The Moment It All Came Together

The day I finally sat in the notaire’s office and signed the final deed, I was exhausted and relieved in equal measure.

The notaire read the entire document aloud, which is required by law, and my intermediate French got a serious workout.

I had wired the tax payment to the notaire’s escrow account the week before. I had submitted my transfer attestation. My identification documents had been verified multiple times.

When it was done, I walked out onto a quiet side street in the medina and sat at a cafe and drank two coffees.

The whole experience had cost me more than I initially budgeted and taken longer than I expected. But I understood what I had paid for and why, which made a real difference to how I felt about it.


Final Thoughts for Anyone Considering This

Buying property in Morocco as a foreign buyer is entirely doable and the country is genuinely open to outside investment in real estate.

But you need to go in with accurate expectations about what the true cost of acquisition looks like, and transfer taxes are the biggest gap between the listed price and what you actually pay.

Budget for at least 10 to 15 percent on top of the purchase price to cover registration tax, Conservation Foncière fees, notary fees, and incidentals.

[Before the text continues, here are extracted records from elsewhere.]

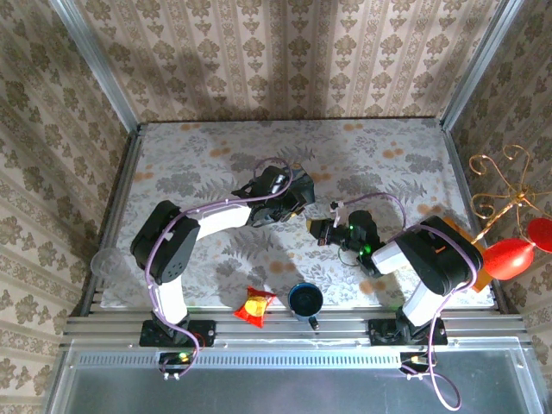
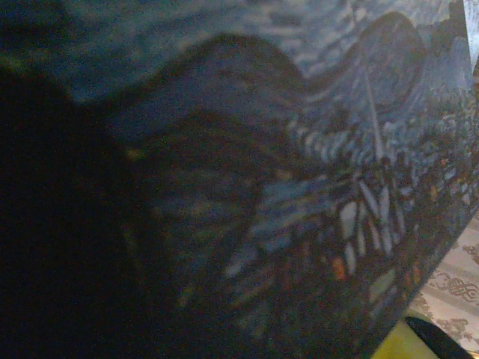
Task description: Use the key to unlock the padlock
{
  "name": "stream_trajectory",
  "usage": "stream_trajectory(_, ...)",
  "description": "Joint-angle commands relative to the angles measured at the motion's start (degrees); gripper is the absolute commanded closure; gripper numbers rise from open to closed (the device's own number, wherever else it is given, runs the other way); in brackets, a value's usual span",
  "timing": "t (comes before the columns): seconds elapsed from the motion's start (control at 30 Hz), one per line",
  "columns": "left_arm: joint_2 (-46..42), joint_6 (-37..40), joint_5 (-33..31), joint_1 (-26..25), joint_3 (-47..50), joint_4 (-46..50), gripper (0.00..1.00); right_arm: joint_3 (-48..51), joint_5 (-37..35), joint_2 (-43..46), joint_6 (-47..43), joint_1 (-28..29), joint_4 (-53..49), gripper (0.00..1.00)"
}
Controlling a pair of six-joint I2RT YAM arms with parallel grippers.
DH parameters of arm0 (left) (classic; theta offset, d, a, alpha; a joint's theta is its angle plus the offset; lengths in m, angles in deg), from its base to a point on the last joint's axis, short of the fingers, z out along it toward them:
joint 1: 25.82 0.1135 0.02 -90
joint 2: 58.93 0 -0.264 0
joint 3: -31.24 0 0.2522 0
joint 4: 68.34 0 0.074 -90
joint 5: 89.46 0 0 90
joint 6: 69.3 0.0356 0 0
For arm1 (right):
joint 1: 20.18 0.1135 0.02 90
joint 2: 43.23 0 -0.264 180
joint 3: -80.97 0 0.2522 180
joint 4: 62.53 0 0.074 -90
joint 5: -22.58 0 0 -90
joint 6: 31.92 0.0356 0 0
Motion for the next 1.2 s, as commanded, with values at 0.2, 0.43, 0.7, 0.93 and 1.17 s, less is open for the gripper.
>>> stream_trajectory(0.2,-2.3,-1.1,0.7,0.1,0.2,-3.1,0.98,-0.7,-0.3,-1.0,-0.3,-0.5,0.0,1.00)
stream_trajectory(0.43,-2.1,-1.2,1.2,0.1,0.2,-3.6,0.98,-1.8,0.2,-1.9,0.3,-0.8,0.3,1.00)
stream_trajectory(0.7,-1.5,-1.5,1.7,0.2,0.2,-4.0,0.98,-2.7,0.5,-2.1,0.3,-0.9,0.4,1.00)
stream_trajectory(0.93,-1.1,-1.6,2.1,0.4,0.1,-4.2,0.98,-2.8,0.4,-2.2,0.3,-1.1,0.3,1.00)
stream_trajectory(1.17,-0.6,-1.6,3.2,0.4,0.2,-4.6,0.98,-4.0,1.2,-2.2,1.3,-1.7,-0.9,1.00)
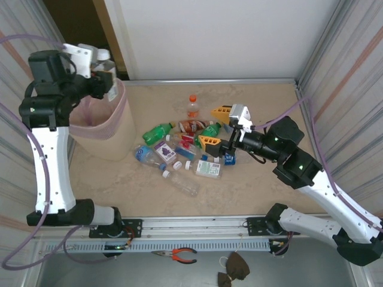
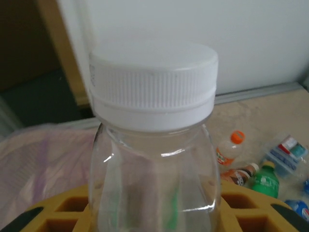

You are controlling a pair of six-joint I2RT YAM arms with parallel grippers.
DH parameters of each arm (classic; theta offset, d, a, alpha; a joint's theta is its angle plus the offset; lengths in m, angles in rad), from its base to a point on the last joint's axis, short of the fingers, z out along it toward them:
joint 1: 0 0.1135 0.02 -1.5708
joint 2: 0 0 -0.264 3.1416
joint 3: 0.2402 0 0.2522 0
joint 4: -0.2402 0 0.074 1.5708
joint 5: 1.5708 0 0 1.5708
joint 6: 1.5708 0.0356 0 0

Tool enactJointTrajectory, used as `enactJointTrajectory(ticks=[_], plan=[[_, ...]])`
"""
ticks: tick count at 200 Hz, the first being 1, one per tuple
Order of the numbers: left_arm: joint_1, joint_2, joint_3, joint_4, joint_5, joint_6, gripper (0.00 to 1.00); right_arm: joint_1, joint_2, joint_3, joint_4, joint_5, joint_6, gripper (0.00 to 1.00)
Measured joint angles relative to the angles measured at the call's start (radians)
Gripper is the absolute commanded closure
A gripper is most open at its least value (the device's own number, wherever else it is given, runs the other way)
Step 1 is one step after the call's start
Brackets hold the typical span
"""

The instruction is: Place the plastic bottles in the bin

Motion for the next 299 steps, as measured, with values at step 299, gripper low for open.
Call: enactJointTrajectory(ticks=[299], plan=[[0.102,0.538,-0.315,0.191,-0.135,-1.110,0.64,-0.005,-0.058,-0.040,-0.036,0.087,0.003,0.20]])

Get your banking documentation right from the start, specifically the transfer attestation if you care about being able to repatriate funds later.

Hire someone who works for you specifically, not just for the deal.

And take your time. A four month closing process feels long when you are excited about a property. It feels much shorter than the decade or more you might own that property, so getting it right matters more than getting it done quickly.

I love my apartment in Marrakech. I go there as often as I can. The taxes were painful and the paperwork was relentless and I would do it again.